Making Invisible Stories Visible: Jason Farman points out the potential political power that mobile technologies have for foregrounding marginal narratives in a place through "making visible the invisible stories" (2015). I would like to develop methods for immersive experiences to enable people with marginalised or invisible stories to leave their mark in the cities in which they live.

Playability: "Fortnight" by Proto-Type (2009) experimented with using the audience as the central protagonist of their own story experience. This durational piece was enabled by the use of SMS, RFID and email instructions to participants over several days that reflected a "Dramaturgy of Experience" that resulted in a new relationship between audience and narrative (Petralia, 2012). In my own early work creating theatrical city wide street games using SMS to help orchestrate major story points, I found where game design was added to the mix the dramaturgy was underpinned by giving the players a mission (2.8 hours later 2011, Incitement 2012). This interactivity and playable nature of the narrative which enforces the audience role as protagonist is a central component in most of my work, where I've found audiences become very invested in the stories they make choices in (Ghosts in the Garden 2012, A Knight's Peril 2014, Through Another's Eyes 2014 and Running to Flight 2015). As new AR and VR technologies become available I'd like to experiment with them to devise new ways to make playable experiences.

Embodiment and Presence: The embodiment of story is now possible due to location technology and interactive experience design that can combine physical and digital into one seamless experience. But when screen-attention can result in disconnection with reality how de we create feelings of embodiment using digital technology? The idea resonates with the relatively recent psychological paradigm of 'Embodied Cognition'. This has its roots in Lakoff's embodied metaphor theory, which contends that sensory and motor inputs are integral to our cognitive processes. In other words, our reason and understanding are not separate from our physical experience; indeed they are irrevocably intertwined. So potentially, physically enacting a story and walking around in it, can create a deeply felt experience that's engaging on an unconscious level. The impact on memory, feeling and enjoyment of enacted narratives is yet to be studied, but it is in no doubt powerful, as demonstrated by Blast Theory's "A Machine to See With" (2010) and Duncan Speakman's "Our Broken Voice" (2010). More recent AR and VR technologies enable a potential step-change in the sophistication and multi-linearity of these types of experience e.g. game design software platform Unity enables both located and three-dimensional sound design and Microsoft's Hololens allows a mixed reality. These have huge as yet untapped potential to create new forms of embodied stories.
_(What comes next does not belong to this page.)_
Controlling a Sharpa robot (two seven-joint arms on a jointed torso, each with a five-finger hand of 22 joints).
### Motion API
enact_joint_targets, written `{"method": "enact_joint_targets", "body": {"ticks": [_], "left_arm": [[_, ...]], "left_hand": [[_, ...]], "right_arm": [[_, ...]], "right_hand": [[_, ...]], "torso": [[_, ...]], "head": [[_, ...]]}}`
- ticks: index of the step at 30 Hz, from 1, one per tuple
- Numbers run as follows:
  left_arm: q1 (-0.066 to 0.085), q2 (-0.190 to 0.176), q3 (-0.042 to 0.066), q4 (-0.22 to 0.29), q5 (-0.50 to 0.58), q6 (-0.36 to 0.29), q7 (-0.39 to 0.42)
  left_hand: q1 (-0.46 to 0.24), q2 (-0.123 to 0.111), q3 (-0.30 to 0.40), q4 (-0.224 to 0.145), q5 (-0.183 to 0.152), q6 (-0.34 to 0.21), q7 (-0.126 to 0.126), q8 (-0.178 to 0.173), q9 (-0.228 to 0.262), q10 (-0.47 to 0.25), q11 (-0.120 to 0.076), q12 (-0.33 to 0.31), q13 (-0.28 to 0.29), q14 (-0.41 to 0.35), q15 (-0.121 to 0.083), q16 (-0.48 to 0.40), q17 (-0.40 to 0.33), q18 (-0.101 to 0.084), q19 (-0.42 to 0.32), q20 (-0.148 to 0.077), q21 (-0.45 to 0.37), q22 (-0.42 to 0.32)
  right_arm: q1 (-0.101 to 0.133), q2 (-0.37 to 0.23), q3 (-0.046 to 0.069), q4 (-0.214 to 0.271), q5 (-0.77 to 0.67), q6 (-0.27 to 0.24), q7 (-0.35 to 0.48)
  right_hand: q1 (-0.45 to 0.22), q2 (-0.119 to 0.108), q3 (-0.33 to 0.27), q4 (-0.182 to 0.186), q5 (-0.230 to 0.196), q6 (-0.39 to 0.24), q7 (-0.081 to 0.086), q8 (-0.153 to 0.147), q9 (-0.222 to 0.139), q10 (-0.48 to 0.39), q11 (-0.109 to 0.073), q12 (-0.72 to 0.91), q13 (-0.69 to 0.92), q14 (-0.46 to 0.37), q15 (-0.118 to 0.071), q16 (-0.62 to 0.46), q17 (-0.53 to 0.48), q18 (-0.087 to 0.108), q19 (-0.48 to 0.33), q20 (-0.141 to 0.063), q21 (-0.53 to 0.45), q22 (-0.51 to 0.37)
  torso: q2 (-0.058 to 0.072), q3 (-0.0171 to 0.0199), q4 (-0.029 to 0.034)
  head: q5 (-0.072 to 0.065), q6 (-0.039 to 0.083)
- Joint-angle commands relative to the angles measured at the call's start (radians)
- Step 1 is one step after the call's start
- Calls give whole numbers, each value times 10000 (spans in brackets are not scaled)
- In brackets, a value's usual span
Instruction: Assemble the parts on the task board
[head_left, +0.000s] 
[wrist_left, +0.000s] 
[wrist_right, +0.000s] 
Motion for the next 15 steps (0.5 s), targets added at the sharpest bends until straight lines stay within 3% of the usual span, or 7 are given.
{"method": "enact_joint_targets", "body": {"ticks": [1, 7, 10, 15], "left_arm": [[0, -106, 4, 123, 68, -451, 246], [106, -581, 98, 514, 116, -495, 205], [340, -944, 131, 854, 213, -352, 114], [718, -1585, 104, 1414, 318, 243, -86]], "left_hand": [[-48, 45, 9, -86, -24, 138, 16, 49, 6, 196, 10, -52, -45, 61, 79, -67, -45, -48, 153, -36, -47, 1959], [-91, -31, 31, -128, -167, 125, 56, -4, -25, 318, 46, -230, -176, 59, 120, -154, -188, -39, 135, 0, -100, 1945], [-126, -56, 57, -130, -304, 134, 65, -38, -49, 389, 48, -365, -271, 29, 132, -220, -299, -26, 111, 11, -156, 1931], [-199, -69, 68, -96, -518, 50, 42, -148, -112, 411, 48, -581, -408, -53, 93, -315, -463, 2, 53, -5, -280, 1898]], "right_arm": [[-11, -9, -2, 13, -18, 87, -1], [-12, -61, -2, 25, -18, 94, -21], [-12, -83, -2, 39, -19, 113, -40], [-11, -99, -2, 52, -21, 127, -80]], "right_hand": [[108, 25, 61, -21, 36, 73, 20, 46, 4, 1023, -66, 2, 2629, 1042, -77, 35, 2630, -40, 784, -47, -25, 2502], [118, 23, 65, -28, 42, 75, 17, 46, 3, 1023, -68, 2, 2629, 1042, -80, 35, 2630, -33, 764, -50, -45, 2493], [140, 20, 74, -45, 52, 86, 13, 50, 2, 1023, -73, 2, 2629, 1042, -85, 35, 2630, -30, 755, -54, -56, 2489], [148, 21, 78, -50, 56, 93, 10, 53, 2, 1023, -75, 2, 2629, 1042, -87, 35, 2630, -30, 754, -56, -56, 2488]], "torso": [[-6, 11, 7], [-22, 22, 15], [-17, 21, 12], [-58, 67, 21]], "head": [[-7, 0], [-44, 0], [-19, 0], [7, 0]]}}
Explorations of Self, Other & Place: My concept project 'Empath' explores the use of locative mobile media to inspire empathy in human social relations, enabling participants to inhabit a character's experience. The project has uncovered significant potential for using immersive technologies that augment the real world in creating deeper connection to the 'other' - and through the other, to self. Through design experiments and finished pieces, I will be seeking to develop this work, and the ideas outlined above as the practice component of this PhD.